One of the main strengths of the present study is that it used the LCA to identify latent patterns underlying possible fitness-related behaviours, which has been demonstrated to be a valid approach to clustering subjects with similar characteristics. Risk factor clustering is an important tool in terms of public health and prevention to plan targeted interventions early in life. The choice of the LCA as the method of analysis was guided by the numerous categorical variables originally collected within the project through the ASSO toolkit. Compared to other clustering methods, this model-based clustering approach allows deriving clusters using a probabilistic model that describes distribution of data through a top-down approach. The classes’ identification can effectively improve our understanding of specific joint behaviours that should be modified to improve the health of school-age youth [27
Moreover, the logistic regression analysis for the association of the latent patterns with overall fitness level and single fitness components was carried out for the purpose of checking the validity of the identified latent classes, and this is a valid approach for addressing proper strategies and interventions.
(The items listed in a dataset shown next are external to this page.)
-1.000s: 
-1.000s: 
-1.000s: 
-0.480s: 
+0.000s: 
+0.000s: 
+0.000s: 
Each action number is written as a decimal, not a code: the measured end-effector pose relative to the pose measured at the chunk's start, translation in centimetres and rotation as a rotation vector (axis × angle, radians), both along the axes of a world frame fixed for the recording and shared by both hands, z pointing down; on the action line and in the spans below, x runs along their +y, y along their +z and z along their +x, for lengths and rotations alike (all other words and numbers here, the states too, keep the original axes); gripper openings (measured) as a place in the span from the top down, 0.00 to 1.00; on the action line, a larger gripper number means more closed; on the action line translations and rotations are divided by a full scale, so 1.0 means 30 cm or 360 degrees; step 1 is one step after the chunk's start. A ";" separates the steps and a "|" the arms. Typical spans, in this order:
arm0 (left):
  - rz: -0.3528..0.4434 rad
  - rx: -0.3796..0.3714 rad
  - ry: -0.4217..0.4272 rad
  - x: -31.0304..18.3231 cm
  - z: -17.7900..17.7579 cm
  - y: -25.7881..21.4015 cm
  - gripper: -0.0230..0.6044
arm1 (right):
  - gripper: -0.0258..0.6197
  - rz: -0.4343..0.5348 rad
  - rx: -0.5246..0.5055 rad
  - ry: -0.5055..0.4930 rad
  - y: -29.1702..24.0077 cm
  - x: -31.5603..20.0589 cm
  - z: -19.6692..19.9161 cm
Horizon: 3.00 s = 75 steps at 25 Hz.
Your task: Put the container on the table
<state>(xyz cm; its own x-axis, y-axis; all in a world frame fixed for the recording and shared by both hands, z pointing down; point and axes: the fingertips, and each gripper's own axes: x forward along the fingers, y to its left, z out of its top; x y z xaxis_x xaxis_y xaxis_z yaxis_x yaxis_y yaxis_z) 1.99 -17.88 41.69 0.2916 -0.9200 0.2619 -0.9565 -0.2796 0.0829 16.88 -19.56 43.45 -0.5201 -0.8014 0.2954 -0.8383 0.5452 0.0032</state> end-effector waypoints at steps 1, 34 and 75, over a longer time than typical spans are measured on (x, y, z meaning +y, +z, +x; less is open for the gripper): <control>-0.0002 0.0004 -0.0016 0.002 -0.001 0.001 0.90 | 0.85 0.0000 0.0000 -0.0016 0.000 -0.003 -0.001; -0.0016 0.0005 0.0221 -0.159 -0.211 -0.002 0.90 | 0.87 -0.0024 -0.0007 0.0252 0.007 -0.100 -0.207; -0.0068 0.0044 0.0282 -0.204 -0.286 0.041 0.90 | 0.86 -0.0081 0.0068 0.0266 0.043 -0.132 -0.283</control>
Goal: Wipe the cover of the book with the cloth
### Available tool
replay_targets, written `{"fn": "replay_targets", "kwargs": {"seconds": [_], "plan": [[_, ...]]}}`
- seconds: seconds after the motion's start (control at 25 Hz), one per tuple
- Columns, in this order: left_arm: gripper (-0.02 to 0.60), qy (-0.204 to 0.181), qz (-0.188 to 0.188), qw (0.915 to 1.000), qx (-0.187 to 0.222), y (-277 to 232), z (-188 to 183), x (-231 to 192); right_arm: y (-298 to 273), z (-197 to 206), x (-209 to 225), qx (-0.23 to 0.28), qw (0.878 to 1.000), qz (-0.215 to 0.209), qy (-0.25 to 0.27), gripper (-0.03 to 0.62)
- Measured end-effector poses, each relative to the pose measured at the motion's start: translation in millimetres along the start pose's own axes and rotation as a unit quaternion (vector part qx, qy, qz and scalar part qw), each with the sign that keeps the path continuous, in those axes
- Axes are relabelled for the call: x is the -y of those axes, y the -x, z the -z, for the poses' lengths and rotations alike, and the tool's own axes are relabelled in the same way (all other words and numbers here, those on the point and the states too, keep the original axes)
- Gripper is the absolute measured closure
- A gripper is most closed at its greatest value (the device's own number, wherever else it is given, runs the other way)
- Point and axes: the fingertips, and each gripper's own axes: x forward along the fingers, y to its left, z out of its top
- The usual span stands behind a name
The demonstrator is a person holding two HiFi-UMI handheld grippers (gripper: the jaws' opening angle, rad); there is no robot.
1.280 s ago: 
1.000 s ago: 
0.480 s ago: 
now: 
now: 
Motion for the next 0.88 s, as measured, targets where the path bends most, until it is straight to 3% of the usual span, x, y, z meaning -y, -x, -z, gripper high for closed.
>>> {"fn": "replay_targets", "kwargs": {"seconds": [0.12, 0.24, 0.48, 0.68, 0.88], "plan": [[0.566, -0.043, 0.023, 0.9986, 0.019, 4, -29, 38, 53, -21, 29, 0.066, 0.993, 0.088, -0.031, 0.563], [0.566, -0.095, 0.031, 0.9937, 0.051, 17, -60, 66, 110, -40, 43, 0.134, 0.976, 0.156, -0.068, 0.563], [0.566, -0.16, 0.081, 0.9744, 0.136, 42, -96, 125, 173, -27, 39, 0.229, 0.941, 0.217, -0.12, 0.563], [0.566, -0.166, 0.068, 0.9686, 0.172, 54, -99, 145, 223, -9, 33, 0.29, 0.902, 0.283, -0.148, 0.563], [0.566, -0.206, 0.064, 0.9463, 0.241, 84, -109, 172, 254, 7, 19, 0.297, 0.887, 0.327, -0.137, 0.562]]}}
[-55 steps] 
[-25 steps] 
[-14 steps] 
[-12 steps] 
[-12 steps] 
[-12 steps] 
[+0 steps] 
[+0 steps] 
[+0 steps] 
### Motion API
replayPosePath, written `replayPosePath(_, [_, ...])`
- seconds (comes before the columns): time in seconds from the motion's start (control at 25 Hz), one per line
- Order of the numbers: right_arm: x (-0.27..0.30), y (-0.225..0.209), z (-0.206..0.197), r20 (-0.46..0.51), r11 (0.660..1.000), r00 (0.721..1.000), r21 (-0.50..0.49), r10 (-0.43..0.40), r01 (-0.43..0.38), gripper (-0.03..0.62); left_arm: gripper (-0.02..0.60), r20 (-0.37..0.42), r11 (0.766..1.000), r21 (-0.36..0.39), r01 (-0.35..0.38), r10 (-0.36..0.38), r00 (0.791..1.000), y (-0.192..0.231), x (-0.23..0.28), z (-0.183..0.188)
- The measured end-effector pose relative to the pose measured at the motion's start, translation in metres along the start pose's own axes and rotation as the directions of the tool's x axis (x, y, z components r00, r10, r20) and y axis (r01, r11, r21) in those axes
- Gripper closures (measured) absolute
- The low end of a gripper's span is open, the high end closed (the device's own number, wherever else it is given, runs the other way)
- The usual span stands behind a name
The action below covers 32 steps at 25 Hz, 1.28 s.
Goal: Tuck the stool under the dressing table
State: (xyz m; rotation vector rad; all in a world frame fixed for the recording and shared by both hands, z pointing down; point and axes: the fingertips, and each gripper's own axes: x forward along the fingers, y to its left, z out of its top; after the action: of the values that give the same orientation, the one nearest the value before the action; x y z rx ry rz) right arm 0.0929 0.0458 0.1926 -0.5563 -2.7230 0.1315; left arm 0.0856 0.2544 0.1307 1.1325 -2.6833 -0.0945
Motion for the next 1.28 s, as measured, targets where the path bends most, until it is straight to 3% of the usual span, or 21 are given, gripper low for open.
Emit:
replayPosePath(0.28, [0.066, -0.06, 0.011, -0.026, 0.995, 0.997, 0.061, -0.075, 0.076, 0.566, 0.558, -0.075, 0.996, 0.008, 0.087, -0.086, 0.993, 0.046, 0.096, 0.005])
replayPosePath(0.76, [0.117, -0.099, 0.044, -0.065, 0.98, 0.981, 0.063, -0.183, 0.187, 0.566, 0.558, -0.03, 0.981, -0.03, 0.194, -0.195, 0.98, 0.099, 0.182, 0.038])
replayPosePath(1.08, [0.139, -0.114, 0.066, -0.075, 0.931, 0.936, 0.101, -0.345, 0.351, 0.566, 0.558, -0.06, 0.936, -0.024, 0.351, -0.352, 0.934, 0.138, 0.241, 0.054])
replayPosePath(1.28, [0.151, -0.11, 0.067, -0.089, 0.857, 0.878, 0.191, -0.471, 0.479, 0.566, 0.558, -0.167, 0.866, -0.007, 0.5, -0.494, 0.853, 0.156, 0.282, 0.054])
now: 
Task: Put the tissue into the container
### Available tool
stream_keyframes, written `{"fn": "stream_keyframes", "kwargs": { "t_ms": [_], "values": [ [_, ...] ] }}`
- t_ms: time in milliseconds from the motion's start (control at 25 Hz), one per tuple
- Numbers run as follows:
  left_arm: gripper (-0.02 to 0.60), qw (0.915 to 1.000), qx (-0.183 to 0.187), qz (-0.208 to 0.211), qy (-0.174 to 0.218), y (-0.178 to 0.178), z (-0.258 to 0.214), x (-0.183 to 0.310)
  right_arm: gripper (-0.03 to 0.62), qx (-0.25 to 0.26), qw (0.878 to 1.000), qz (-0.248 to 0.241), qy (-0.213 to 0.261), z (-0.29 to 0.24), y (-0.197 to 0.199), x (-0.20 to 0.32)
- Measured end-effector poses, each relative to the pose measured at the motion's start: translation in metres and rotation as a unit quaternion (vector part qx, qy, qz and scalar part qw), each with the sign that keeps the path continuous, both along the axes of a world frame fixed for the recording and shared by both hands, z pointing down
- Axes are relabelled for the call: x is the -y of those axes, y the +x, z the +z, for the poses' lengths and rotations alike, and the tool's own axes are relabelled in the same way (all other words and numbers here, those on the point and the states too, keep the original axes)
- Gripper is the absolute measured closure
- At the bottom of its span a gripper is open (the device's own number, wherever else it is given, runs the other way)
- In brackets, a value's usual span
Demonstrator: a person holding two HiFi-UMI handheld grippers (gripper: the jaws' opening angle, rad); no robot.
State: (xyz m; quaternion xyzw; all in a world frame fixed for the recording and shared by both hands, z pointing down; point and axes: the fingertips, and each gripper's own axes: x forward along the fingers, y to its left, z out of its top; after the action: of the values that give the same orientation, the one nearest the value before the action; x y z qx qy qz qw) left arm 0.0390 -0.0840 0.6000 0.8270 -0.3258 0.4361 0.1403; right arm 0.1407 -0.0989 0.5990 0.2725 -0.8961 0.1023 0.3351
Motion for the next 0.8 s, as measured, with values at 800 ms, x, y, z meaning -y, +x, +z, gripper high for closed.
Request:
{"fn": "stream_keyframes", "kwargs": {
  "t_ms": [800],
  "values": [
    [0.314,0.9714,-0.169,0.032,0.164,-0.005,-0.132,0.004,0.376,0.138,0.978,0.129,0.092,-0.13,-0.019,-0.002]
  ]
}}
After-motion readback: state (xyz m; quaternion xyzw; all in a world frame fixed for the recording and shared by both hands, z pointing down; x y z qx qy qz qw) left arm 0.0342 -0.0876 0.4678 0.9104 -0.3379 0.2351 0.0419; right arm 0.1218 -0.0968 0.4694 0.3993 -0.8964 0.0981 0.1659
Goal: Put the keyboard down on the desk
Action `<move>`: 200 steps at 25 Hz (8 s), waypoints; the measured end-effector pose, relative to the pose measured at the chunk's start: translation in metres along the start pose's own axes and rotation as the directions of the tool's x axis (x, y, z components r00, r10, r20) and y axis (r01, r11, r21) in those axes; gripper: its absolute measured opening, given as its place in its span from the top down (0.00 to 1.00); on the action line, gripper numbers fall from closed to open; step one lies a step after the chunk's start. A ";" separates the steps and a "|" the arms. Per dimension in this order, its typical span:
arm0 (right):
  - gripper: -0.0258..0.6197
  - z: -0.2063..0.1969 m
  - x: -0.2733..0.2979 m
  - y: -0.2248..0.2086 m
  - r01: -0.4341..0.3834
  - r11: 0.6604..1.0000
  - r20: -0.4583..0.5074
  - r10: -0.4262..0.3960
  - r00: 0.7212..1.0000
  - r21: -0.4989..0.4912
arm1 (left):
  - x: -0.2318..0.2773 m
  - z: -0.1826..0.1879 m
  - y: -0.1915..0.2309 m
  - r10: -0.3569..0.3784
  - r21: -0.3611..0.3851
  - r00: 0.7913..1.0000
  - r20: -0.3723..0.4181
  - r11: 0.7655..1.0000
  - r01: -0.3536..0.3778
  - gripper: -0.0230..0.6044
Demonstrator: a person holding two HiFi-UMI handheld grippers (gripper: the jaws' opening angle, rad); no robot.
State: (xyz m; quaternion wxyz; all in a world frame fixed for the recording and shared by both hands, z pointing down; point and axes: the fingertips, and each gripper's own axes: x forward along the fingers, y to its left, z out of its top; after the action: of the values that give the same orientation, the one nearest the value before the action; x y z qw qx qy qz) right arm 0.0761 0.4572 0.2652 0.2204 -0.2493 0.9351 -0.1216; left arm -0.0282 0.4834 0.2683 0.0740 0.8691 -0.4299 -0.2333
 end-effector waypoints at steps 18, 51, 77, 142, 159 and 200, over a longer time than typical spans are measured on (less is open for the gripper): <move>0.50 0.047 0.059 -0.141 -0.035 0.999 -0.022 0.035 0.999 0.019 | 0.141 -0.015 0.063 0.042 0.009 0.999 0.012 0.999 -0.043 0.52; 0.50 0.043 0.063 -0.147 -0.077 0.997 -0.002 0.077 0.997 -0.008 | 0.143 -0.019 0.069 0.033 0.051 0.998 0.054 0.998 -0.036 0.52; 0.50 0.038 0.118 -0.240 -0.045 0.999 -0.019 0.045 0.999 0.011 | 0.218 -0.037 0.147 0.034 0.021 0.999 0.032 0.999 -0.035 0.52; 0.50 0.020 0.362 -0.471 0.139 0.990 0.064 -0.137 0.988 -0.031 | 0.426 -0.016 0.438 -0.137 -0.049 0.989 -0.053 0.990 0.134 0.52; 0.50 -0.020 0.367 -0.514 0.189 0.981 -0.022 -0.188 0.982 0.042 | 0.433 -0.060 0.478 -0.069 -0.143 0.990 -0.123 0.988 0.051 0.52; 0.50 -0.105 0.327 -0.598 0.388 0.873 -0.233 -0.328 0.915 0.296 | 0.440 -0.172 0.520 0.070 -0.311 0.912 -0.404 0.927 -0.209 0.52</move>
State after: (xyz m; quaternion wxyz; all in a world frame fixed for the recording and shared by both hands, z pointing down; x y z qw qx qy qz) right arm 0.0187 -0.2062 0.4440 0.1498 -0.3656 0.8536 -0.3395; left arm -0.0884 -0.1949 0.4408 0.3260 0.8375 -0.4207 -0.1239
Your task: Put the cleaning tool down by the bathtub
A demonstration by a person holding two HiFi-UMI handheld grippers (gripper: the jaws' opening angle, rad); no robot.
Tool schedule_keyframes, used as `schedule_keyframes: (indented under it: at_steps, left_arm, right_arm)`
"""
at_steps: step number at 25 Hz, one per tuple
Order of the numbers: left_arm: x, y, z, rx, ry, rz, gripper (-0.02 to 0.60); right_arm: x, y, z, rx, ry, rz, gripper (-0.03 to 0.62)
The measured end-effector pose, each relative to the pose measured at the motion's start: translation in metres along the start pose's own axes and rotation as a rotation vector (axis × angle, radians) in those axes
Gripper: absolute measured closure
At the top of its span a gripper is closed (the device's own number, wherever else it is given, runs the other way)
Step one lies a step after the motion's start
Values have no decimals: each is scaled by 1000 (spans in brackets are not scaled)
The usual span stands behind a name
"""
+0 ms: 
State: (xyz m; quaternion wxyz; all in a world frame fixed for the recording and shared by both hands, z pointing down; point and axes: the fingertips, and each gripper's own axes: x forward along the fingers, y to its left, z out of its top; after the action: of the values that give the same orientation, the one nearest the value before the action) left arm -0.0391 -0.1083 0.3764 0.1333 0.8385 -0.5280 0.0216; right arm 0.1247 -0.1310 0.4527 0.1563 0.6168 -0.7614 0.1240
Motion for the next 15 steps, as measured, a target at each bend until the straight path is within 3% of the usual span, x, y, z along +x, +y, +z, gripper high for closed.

Another strength of this paper is that the different fitness components were assessed through the ASSO-FTB, a validated tool that assessed various health-related fitness components [46
]; these components were subsequently used to evaluate the overall fitness level through a principal components analysis (PCA) described in detail in another previous published paper [45
]. One of the limitations of the present study is that for the assessment of PA and sedentariness, a validated web-based questionnaire was used with self-reported information, but no motor skills, muscular strength, or MVPA levels have been directly assessed. Moreover, statistical testing power of the regression analyses could have been decreased for some predictors, such as non-sedentary activities, FAS, or town size, because one of the groups of the binary variables was too small. It has to be also considered that dichotomizing variables, even if this is a common approach applied in LCA, could have reduced sensitivity and lost some key information. Another limitation is that the study sample was composed of adolescents from an area in Southern Italy, thus the sample was not representative of the entire national population. This did not allow the comparison of behaviours with adolescents from the northern and central parts, and can help with suggesting strategies that are valid at the local but not at the national level.